Hello @ragesoss, May I work on this issue ?

ragesoss commented 1 year ago

@cyrillefr sure, go for it! :-)

ragesoss commented 1 year ago

The easiest way to get a useful dev environment for this is probably just to look at recent changes in the Lexeme namespace, choose a few usernames that are making edits, and add those to a course on your machine: https://www.wikidata.org/wiki/Special:RecentChanges?hidebots=1&hidecategorization=1&namespace=146&limit=50&days=7&urlversion=2

cyrillefr commented 1 year ago

Hello @ragesoss ,

Thanks for the tip. I have now some data from the Lexeme namespace.

But I would need clarification about where to code exactly.
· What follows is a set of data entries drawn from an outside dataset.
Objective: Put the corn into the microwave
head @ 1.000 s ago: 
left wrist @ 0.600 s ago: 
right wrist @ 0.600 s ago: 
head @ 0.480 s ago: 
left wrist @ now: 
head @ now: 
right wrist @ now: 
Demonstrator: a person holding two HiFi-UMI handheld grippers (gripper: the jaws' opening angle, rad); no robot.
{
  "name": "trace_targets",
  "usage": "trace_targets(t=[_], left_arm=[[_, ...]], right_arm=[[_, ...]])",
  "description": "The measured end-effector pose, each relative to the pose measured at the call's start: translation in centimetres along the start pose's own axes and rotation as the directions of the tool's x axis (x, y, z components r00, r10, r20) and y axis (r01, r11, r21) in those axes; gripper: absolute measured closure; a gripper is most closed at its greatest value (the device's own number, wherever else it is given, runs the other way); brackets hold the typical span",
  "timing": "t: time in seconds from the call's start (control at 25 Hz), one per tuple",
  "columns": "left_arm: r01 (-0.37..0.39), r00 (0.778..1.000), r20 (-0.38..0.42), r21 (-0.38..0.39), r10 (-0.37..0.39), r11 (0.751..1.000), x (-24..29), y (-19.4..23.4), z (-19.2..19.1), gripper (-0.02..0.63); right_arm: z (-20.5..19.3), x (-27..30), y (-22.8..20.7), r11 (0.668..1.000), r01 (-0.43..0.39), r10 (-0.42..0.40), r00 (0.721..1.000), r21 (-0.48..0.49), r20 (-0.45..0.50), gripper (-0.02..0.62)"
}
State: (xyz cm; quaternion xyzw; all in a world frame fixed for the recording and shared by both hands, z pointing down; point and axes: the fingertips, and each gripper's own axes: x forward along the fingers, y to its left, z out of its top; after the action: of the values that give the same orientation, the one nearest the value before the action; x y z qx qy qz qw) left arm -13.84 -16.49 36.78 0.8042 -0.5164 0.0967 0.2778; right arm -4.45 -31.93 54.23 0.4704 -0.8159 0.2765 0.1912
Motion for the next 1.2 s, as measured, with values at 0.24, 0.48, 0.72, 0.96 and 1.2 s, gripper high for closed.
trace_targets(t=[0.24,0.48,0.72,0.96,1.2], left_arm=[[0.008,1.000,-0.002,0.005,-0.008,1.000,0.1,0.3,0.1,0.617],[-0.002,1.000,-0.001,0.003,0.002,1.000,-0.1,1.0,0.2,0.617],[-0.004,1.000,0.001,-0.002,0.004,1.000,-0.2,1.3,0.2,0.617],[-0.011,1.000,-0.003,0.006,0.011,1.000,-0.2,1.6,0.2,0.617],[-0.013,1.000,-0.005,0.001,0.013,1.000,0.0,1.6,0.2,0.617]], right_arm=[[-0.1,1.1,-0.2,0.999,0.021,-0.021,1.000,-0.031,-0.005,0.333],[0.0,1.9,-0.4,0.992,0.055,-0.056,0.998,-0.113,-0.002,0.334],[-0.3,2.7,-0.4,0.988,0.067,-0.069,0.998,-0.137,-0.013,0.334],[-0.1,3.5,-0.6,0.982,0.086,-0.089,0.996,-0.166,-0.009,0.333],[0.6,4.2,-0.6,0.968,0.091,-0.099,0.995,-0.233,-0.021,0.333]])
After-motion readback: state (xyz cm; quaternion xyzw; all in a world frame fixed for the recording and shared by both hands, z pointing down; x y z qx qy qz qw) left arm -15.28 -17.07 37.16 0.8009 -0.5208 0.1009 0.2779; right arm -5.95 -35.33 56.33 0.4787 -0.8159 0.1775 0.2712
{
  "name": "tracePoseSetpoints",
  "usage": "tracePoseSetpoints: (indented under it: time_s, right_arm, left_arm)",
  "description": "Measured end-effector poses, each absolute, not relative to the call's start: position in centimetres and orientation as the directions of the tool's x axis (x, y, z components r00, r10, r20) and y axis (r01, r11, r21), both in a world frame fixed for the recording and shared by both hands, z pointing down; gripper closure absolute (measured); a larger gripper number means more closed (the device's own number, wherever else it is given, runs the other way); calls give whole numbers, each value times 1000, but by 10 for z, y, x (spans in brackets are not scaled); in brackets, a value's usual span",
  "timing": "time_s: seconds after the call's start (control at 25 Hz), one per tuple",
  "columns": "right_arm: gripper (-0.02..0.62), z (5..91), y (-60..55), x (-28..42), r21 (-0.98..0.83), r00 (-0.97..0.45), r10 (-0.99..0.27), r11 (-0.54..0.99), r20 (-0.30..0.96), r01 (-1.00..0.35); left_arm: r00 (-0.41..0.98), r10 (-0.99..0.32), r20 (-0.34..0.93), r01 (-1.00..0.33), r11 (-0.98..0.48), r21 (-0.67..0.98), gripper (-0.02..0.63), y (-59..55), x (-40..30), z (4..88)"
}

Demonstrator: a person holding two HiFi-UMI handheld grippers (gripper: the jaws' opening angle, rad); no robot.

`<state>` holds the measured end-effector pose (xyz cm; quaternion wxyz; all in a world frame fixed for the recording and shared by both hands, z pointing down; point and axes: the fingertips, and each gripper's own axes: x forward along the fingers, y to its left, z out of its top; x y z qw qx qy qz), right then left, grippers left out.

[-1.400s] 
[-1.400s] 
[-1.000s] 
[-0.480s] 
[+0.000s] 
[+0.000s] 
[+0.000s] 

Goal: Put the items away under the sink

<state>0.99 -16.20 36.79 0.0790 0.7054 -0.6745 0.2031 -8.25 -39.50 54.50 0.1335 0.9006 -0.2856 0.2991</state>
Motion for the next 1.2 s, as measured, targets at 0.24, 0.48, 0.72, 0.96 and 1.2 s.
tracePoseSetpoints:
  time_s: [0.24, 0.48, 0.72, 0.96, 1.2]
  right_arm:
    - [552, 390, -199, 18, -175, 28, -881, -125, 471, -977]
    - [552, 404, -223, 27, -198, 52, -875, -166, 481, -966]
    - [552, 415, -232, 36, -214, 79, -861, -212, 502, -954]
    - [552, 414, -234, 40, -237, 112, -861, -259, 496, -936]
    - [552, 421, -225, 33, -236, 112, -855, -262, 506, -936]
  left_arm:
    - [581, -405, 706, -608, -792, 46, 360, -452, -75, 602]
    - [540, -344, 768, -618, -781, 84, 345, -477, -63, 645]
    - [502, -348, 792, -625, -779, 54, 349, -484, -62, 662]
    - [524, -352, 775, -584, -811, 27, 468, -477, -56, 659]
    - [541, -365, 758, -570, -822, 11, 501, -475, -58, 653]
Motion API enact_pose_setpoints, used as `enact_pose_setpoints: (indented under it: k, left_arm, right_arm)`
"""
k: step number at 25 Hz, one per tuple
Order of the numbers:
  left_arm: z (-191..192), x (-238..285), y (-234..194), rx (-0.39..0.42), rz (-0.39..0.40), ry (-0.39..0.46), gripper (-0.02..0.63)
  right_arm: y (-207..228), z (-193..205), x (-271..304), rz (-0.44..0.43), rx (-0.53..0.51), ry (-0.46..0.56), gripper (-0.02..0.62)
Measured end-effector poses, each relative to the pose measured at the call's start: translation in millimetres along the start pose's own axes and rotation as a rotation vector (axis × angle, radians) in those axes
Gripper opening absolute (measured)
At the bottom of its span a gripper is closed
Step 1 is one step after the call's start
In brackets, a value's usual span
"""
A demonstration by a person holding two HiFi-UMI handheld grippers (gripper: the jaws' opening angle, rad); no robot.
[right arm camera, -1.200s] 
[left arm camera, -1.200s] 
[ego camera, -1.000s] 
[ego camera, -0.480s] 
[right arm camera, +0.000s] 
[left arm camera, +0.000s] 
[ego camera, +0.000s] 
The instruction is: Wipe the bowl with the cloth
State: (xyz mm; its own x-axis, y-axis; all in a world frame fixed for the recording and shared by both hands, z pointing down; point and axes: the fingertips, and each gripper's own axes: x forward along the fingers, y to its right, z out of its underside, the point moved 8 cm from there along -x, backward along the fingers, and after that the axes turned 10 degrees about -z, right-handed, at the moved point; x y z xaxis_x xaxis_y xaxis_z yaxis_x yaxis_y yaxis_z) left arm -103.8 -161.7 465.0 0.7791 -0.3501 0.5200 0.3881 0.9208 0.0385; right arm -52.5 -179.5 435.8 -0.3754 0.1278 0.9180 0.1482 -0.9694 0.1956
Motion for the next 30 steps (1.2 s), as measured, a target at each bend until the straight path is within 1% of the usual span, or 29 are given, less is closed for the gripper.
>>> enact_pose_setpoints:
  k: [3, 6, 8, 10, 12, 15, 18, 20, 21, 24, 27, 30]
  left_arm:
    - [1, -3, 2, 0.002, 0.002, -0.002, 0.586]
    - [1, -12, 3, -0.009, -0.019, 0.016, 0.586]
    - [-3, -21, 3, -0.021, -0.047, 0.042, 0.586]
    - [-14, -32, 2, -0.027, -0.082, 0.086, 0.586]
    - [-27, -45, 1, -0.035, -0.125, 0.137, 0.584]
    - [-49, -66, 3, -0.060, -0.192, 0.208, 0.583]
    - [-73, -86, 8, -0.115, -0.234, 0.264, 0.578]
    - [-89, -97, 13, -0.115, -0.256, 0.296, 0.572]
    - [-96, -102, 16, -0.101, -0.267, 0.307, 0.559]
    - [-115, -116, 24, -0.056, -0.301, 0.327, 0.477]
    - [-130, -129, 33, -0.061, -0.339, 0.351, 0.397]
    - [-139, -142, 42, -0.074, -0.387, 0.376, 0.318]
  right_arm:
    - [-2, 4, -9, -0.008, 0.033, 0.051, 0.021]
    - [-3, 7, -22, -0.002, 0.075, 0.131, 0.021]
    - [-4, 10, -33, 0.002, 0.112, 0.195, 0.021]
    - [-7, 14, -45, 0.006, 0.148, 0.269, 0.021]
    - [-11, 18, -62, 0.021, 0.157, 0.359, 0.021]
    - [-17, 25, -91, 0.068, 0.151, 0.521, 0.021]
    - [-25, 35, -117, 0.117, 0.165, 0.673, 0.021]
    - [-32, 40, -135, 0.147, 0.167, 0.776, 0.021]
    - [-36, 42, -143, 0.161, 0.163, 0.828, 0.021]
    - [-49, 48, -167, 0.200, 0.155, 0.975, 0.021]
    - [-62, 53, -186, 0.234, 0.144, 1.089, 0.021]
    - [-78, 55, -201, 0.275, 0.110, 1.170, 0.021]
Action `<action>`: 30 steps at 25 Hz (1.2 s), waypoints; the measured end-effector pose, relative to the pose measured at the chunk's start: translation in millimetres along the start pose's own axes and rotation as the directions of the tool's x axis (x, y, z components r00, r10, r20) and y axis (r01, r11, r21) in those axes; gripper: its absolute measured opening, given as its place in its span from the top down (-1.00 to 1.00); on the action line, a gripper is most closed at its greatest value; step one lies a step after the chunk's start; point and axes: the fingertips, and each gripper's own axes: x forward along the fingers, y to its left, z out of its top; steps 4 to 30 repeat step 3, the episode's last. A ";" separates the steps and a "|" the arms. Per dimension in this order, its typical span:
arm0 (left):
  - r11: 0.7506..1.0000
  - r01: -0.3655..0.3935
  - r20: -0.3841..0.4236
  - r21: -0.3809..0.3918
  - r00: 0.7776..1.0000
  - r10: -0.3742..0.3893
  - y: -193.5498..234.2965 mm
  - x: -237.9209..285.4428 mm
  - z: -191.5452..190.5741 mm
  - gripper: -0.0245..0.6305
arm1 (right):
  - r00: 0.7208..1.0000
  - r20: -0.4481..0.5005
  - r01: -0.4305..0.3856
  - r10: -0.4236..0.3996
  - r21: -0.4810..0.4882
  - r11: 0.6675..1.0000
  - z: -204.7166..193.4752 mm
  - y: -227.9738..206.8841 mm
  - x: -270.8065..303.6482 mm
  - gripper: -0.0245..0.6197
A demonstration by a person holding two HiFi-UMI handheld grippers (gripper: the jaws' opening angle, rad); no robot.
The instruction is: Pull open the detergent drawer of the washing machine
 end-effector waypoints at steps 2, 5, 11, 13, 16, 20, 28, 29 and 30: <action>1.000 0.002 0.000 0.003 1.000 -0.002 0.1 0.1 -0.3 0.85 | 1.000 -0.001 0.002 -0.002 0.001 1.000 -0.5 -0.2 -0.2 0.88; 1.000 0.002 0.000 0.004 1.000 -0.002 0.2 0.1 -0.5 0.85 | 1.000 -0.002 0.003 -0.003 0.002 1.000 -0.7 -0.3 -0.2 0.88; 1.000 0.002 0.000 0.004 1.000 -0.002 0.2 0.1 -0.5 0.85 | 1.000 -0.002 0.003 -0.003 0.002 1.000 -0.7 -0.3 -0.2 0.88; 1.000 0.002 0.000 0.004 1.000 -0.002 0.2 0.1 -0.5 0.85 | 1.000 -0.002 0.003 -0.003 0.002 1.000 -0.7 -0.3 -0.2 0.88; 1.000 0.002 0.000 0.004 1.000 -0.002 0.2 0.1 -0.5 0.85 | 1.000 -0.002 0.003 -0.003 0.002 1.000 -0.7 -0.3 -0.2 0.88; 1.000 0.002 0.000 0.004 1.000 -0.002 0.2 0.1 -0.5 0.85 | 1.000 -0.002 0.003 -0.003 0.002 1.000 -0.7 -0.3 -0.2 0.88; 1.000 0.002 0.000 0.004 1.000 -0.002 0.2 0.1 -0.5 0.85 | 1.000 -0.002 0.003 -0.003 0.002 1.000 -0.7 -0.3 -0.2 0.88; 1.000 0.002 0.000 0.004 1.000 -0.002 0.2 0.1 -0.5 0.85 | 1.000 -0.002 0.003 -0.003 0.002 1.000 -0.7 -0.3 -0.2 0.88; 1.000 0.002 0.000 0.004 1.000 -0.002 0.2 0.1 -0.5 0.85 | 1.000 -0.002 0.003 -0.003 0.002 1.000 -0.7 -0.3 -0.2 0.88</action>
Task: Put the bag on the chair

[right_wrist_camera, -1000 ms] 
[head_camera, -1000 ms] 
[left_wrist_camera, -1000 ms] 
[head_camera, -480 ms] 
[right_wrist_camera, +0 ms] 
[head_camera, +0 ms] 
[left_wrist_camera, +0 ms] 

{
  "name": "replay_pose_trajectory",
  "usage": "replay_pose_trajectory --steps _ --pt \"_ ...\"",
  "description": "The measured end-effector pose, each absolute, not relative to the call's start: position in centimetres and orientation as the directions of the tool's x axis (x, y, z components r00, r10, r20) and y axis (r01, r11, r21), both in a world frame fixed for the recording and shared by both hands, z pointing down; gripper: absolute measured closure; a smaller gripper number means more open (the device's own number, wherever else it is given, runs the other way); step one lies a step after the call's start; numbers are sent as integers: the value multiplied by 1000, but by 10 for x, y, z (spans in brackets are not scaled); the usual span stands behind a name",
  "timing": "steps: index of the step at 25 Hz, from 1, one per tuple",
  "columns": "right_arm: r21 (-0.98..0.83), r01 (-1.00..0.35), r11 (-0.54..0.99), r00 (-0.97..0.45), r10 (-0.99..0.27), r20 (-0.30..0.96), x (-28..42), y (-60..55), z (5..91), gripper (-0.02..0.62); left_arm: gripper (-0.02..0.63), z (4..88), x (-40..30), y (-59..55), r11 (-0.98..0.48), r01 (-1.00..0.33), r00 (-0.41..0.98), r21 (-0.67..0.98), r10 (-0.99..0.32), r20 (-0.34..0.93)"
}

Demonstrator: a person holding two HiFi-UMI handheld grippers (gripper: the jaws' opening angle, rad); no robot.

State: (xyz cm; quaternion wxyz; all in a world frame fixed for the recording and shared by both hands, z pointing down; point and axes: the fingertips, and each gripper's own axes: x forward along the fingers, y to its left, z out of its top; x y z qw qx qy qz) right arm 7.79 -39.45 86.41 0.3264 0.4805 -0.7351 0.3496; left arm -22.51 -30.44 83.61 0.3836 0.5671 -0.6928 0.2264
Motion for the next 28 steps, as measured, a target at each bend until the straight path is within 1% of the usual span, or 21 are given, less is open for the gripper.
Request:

I have spotted 3 places about Wikidata

So, where are the 1. and the 2. ?

ragesoss commented 1 year ago

The place to begin, I think, is UpdateWikidataStats. That's what generates the stats that are stored in a CourseStat record for each course that has Wikidata stats (and in turn, what goes into the 3 places you found, if I remember correctly). Currently, all the stats come from WikidataSummaryParser and are solely based on information extracted from the edit summaries, but that will need to change.

cyrillefr commented 1 year ago

Hello @ragesoss, Thanks for the clarification.

I have implemented the "create" side of Lexeme. The string in the revision summary is well identified(wbeditentity-create-lexeme in wikidata_summary_parser.rb)

But there is a problem with the "update" side. I have identified by looking at the revisions of an article in the Lexeme namespace what is a change/update for a Lexeme(ex https://www.wikidata.org/w/index.php?title=Lexeme:L1092494&action=history).

I have looked at what we have in the summary string in the corresponding revision in DB after import: wbeditentity-update That is, a string already present in wikidata_summary_parser.rb and it is handled as an unknown update. It appears in the CSV at "other updates", as well at the summary at the top of a course. (May be if we could retrieve the string in italic "Changed a Lexeme" we see in history ...).

So, my thinking is to only add stats for Lexeme created. Is that ok for you ?

ragesoss commented 1 year ago

Yes, that would be a fine incremental improvement. (I'm hoping to work with an intern over the summer to develop a library for analyzing and tabulating stats on wikidata revisions in a much more robust way, because the edit summary approach has major limitations as you've found.)